VLBA 24 GHz (f) and 43 GHz (ae) polarimetric images of M87 in 2007–2018. The color map and black contours indicate the observed polarized intensity, vectors show the observed orientation of EVPA (uncorrected for Faraday RM), and gray contours denote the total intensity distribution. The synthesized beam is 0.76 × 0.42 mas at −10° at 24 GHz and 0.38 × 0.17 mas at −10° at 43 GHz, and is illustrated by the shaded ellipse. Stokes I contours increase by factors of 2, starting from 3.5 σrms, where σrms is 134 (a), 133 (b), 94 (c), 89 (d), 74 (e), and 128 (f) μJy beam−1. P contours start at 1.37 (a), 1.16 (b), 1.45 (c), 0.75 (d), 0.96 (e), and 1.17 (f) mJy beam−1, and increase by factors of 2 $ \sqrt{2} $. The blue ellipse specifies the region for which distributions (Figs. 2 and 3) have been computed, and the arrow indicates the start point and direction used for this analysis.

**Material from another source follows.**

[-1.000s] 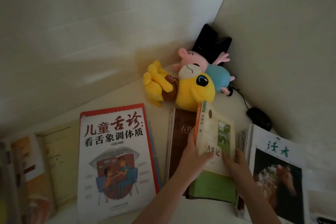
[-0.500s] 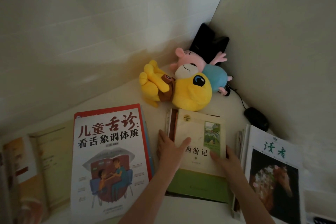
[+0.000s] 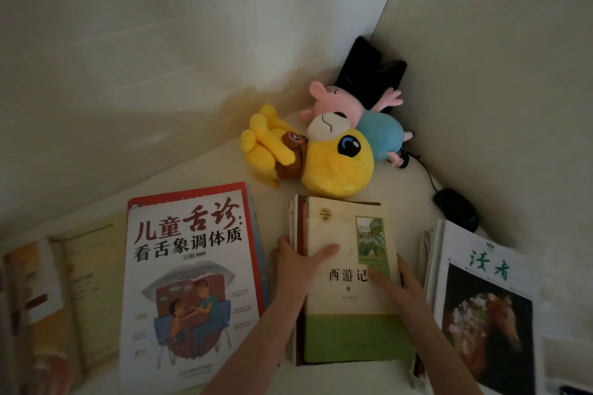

For better visualization of the polarization structure, in Fig. 2 we show the observed EVPAs (i.e., uncorrected for Faraday rotation) and linearly polarized flux density as a function of the position angle (PA) of the pixels with respect to the centroid of the core. The centroid is illustrated in Fig. 1, and the EVPAs and P are measured counterclockwise starting from the north. Smooth rotation of the linear polarization vectors, reaching almost 180° (when assuming continuous rotation) can be seen. This global rotating trend is consistent throughout all observational epochs, and was apparently present for a time period of more than 11 yr. This suggests the presence of a persistent magnetic field structure in this region. The peak of linearly polarized intensity is localized at the approaching side of the jet, at approximately 0.1 mas from the core for all epochs. Most likely, this emission region can be associated with the only polarized feature detected on the 86 GHz VLBI polarimetric image (Hada et al. 2016) at the same distance from the radio core (Ppeak ∼ 5.0 mJy beam−1).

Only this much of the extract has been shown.